Nolan invited me to this briefing as a courtesy, but I know he also values my input. The same can't be said for the men working for him who are either young, ambitious go-getters hoping to be a detective of his rank someday, or experienced cops confident in their abilities and possessive of their testosterone-fueled, by-the-book world. They may have a bit of respect for my title and a few might even think I earned it through merit and not because of some type of political feminist maneuverings, but none of them have the slightest regard for my domain. They consider small-town cops to be glorified babysitters. I don't take offense at this. In a way I am the day-care equivalent of law enforcement. I've spent my twenty odd years as a cop cleaning up after the residents of Buchanan, teaching them basic manners and social skills, putting them in grown-up time-out when their behavior becomes destructive or distracting.
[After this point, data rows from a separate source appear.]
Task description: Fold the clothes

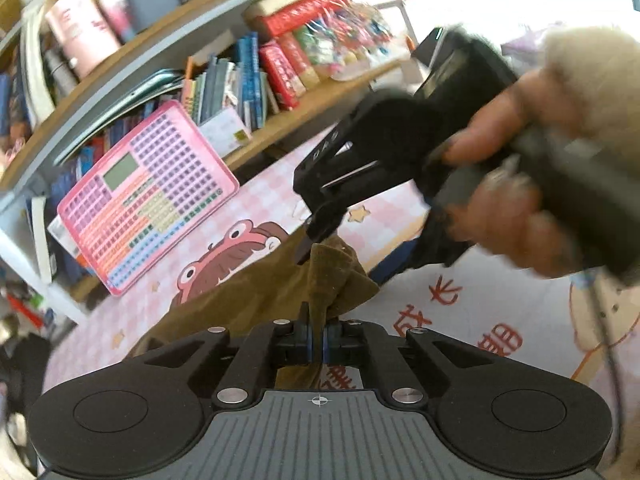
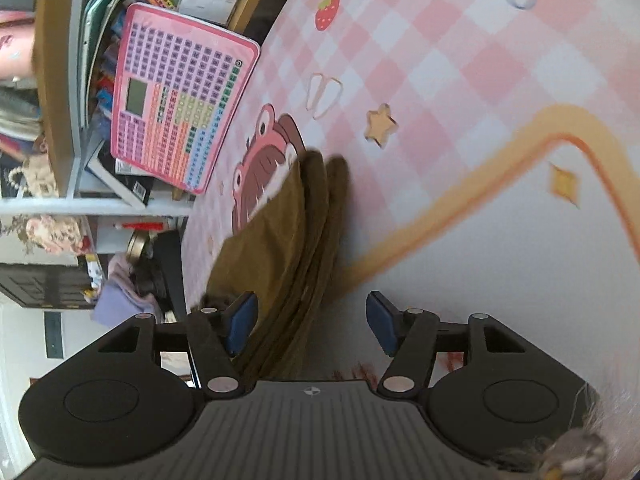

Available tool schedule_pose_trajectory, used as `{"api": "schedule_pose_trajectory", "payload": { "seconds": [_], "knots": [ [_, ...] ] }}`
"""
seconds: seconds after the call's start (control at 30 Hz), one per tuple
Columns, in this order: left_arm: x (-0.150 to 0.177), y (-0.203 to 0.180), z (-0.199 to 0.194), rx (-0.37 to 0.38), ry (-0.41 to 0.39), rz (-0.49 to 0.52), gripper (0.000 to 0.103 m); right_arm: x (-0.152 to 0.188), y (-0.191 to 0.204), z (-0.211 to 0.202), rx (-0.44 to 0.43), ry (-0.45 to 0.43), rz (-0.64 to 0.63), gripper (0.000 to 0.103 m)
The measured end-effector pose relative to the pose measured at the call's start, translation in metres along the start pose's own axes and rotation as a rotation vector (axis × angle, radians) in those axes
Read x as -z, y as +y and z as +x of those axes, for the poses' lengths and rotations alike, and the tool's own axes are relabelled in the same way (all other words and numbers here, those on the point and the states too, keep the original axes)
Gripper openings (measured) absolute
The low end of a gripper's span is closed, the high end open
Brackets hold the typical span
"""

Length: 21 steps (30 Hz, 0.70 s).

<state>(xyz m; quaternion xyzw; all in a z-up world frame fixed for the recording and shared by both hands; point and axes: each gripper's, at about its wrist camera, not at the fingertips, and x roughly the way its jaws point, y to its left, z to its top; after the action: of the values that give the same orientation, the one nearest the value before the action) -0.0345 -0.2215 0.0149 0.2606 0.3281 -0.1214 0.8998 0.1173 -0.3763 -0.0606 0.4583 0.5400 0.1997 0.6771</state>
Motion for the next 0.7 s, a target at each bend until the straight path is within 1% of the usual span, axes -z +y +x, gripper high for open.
{"api": "schedule_pose_trajectory", "payload": {
  "seconds": [0.1,0.13,0.17,0.2,0.27,0.37,0.5,0.57,0.63,0.7],
  "knots": [
    [0.003,0.004,-0.003,0.034,0.009,-0.041,0.003,-0.013,0.003,0.014,-0.01,-0.012,0.016,0.06],
    [0.005,0.005,-0.004,0.047,0.013,-0.054,0.003,-0.016,0.005,0.016,-0.008,-0.011,0.012,0.058],
    [0.007,0.005,-0.005,0.059,0.018,-0.067,0.003,-0.018,0.006,0.018,-0.001,-0.008,0.002,0.049],
    [0.008,0.005,-0.006,0.068,0.022,-0.079,0.003,-0.02,0.007,0.019,-0.005,-0.004,-0.007,0.03],
    [0.01,0.008,-0.008,0.082,0.02,-0.111,0.003,-0.022,0.005,0.019,-0.038,0.004,-0.02,0.011],
    [0.005,0.016,-0.012,0.122,-0.007,-0.18,0.003,-0.025,0.003,0.008,-0.089,-0.015,-0.026,0.01],
    [-0.003,0.022,-0.013,0.216,-0.053,-0.253,0.003,-0.028,0.01,-0.015,-0.097,-0.079,-0.054,0.01],
    [0.0,0.023,-0.008,0.275,-0.049,-0.287,0.003,-0.029,0.011,-0.024,-0.077,-0.098,-0.071,0.01],
    [0.005,0.024,-0.005,0.324,-0.043,-0.332,0.003,-0.027,0.008,-0.031,-0.035,-0.104,-0.071,0.01],
    [0.008,0.026,-0.008,0.342,-0.056,-0.352,0.003,-0.023,0.004,-0.035,-0.004,-0.109,-0.067,0.01]
  ]
}}
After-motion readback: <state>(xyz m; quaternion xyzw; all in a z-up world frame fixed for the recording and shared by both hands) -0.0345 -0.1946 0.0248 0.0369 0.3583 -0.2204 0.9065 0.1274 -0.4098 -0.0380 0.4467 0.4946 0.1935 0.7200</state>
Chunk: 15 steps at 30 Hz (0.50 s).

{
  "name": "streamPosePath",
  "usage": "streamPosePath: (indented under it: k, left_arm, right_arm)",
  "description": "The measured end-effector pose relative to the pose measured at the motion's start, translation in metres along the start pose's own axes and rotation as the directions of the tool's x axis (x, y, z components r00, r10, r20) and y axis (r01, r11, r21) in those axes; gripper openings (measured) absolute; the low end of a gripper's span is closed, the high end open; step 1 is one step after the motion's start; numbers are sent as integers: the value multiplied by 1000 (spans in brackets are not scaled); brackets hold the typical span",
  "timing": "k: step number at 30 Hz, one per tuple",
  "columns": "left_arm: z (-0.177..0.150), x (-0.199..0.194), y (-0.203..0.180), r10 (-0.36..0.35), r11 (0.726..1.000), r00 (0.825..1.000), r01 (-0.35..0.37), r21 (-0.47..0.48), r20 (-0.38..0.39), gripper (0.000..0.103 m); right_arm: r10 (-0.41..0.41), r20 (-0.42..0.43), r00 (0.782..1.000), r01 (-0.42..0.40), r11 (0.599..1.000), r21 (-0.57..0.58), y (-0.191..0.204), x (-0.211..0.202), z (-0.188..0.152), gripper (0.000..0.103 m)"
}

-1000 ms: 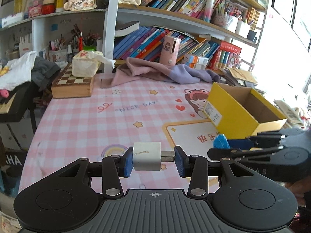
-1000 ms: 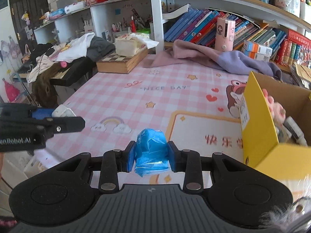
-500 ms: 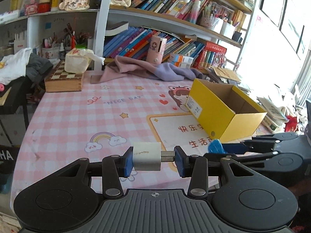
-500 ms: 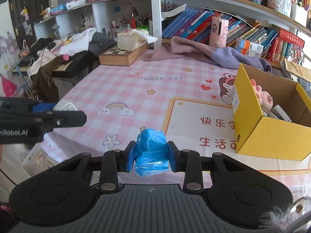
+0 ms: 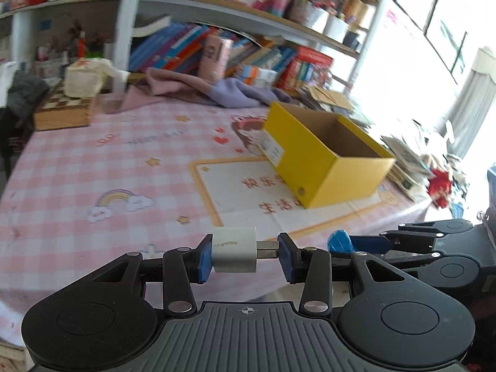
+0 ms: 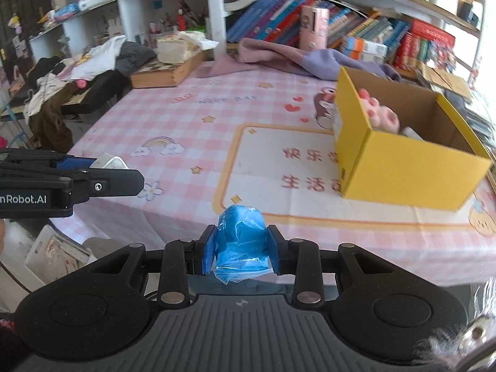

What I do is just as important as what they do. If I do my job right, people might not end up getting to a point in their lives where they commit the offenses that make them the problems of these troopers.

Standing this close to the murder board with everything written in big block letters, I don't need my glasses, but I get tired of taking them on and off. I've learned to slide them down my nose and look over the tops of them.

Nolan obviously doesn't wear his shades when he gives a briefing to his fellow officers. Without them, it's immediately obvious why he does wear them during every other aspect of his job. He's built a career on being a hard-ass but he has gentle eyes, a comforting shade of baby-blanket blue couched in a crinkly web of kindly old-uncle creases.

He's looking at me.

“Your glasses aren't terrible,” he says. “I thought they'd make you look old, but you don't look any older than you are.”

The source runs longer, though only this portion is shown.